1) The socket doesn't seem to unbind from the LocalEndPoint until the process ends.
2) I have tried the solutions from the other question, and also tried waiting a minute - to no avail.
3) At the moment I have tried the below to get rid of the socket and its connections:
public static void killUser(User victim)
{
LingerOption lo = new LingerOption(false, 0);
victim.connectedSocket.SetSocketOption(SocketOptionLevel.Socket,SocketOptionName.Linger, lo);
victim.connectedSocket.Shutdown(SocketShutdown.Both);
victim.connectedSocket.Disconnect(true);
victim.connectedSocket.Close();
clients.RemoveAt(victim.ID);
}
4) After a bit of googling, I can't seem to be able to unbind a port, thus if I have a sufficient amount of connecting clients, I will eventually run out of ports to listen on.

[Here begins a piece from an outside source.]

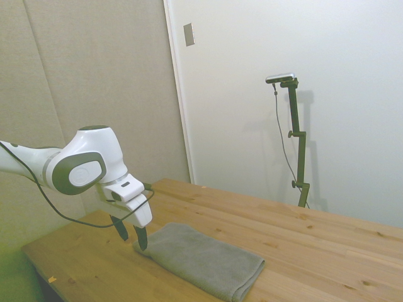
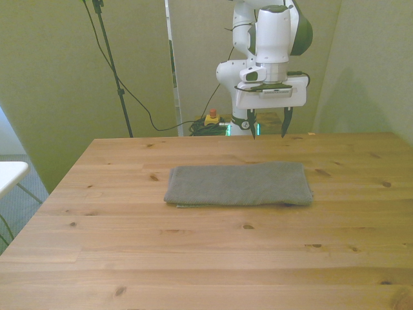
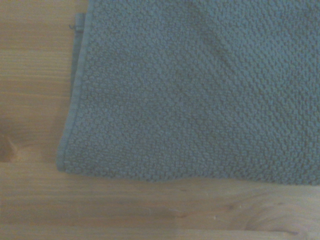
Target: Fold the towel
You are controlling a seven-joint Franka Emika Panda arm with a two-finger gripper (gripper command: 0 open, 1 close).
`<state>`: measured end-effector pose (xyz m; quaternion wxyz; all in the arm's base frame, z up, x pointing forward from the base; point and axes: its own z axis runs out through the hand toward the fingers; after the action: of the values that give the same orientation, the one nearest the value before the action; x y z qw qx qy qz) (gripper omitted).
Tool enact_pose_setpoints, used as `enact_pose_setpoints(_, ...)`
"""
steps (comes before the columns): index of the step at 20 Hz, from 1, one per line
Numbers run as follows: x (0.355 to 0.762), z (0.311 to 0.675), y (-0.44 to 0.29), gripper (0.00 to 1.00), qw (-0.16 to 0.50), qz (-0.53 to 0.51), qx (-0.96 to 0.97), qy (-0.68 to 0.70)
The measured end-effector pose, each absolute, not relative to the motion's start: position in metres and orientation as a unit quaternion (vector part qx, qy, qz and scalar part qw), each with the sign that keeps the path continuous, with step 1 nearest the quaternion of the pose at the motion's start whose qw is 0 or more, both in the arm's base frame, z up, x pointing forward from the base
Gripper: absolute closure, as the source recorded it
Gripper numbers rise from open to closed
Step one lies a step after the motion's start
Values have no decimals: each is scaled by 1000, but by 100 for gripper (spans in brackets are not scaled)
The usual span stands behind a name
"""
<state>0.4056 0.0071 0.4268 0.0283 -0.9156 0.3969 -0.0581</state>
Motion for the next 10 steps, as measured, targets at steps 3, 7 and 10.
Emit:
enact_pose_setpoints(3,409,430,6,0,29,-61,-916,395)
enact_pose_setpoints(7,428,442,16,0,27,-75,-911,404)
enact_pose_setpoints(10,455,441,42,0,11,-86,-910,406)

I suspect you are confusing the sockets of your connected clients with your server socket.
Your server socket is the one listening for incoming connections on a specific port. The socket you close in that function is your pipe to one of (potentially many) remote connections.
To "unbind the port", you'll want to Shutdown/Close the server socket.
Update to clear some confusion
You should have a "server" socket that you made a call to .Bind(EndPoint) on, followed by a call to .Listen(). This is the socket you want to Shutdown/Close to "unbind" and free up a port for later.
You then have multiple "client" sockets that you get references to whenever your "server" socket accepts a new connection. These can all be bound to the same port without problem. To close one of these connections and disconnect your client, do what you're doing now. You can actually trim the method down to:
- Shutdown
- Close
- Remove from your list
Disconnect and the rest are unnecessary.